I recently had an interesting conversation along these lines with our team of HFG nutritionists.
What they’ve noticed is people tend to feel they need to be constantly snacking, perhaps driven by advice they’ve heard about eating six small meals a day in order to avoid feeling hungry. It’s a parenting trend, too – the need to have snacks on hand at all times to keep our toddlers and small children from getting hungry.
But, it could be argued, it’s not a bad thing for us to feel the sensation of hunger. It’s part of being intuitive about how we eat, tuning into the body’s natural signals. We are born with these; babies and small children have them and are consequently really good at regulating their food intake… they eat when they’re hungry and don’t eat when they’re not.

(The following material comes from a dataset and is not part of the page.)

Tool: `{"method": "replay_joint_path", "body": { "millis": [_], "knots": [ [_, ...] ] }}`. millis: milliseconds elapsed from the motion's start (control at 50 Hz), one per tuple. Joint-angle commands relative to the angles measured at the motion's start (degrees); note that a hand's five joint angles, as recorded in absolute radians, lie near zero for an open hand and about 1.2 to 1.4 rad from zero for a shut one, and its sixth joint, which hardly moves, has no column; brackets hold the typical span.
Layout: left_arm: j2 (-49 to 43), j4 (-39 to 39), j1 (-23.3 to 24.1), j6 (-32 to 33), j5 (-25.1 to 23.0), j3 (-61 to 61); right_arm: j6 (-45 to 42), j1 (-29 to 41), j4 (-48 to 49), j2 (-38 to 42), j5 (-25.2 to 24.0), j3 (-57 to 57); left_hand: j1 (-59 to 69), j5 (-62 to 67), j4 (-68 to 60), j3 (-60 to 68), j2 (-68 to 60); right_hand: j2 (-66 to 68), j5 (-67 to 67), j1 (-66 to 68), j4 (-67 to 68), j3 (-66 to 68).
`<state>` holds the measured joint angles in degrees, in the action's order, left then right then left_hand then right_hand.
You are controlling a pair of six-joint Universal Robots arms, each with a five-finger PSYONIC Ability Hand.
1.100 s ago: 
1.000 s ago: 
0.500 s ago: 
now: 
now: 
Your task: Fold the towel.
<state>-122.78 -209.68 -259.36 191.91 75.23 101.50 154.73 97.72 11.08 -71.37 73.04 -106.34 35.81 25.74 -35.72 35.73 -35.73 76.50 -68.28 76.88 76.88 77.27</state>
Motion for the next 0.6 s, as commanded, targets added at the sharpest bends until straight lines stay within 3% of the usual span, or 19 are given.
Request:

As we get older, we tend to lose this ability. We’re conditioned by social and family norms to eat everything on our plates, to eat when the clock strikes lunchtime and to eat when we’re happy or sad or stressed, rather than simply when we’re hungry. Our environment plays a part too. Experiments by behavioural researchers have found it’s very easy for the brain to override the body’s natural signals. We will unconsciously eat more when we’re served larger portions or when we are distracted.
On top of that, buying into the idea we should constantly graze can mean we completely lose touch with what our body really wants. Which may mean we don’t know when to stop eating, either.
The famously healthy Japanese have a concept known as hara hachi bu; eating until we’re 80 per cent full. This is one of the practices to which the Okinawans – a particularly healthy and long-lived Japanese community – attribute their excellent health and lack of disease. Okinawans don’t diet, but they do naturally consume about 25 per cent fewer kilojoules than we typically do.
Eating until you’re 80 per cent full is not quite as simple as just leaving a bit of food on the plate. To properly practise hara hachi bu, we need to get back in touch with those natural signals the body sends us.
That means practising mindfulness at the table: eat slowly, savour the food, check in with ourselves and how full we’re feeling.
And before eating, we need to let ourselves get hungry – physically hungry, not just psychologically craving. That can take a bit of getting used to, but it’s worth doing. When we practise intuitive eating we’re less likely to be influenced by environmental cues such as food advertising or the sight of a tasty display in a café. And kids who eat intuitively and are allowed to get hungry will be more likely to eat the food lovingly prepared for family mealtimes, which makes everyone happier.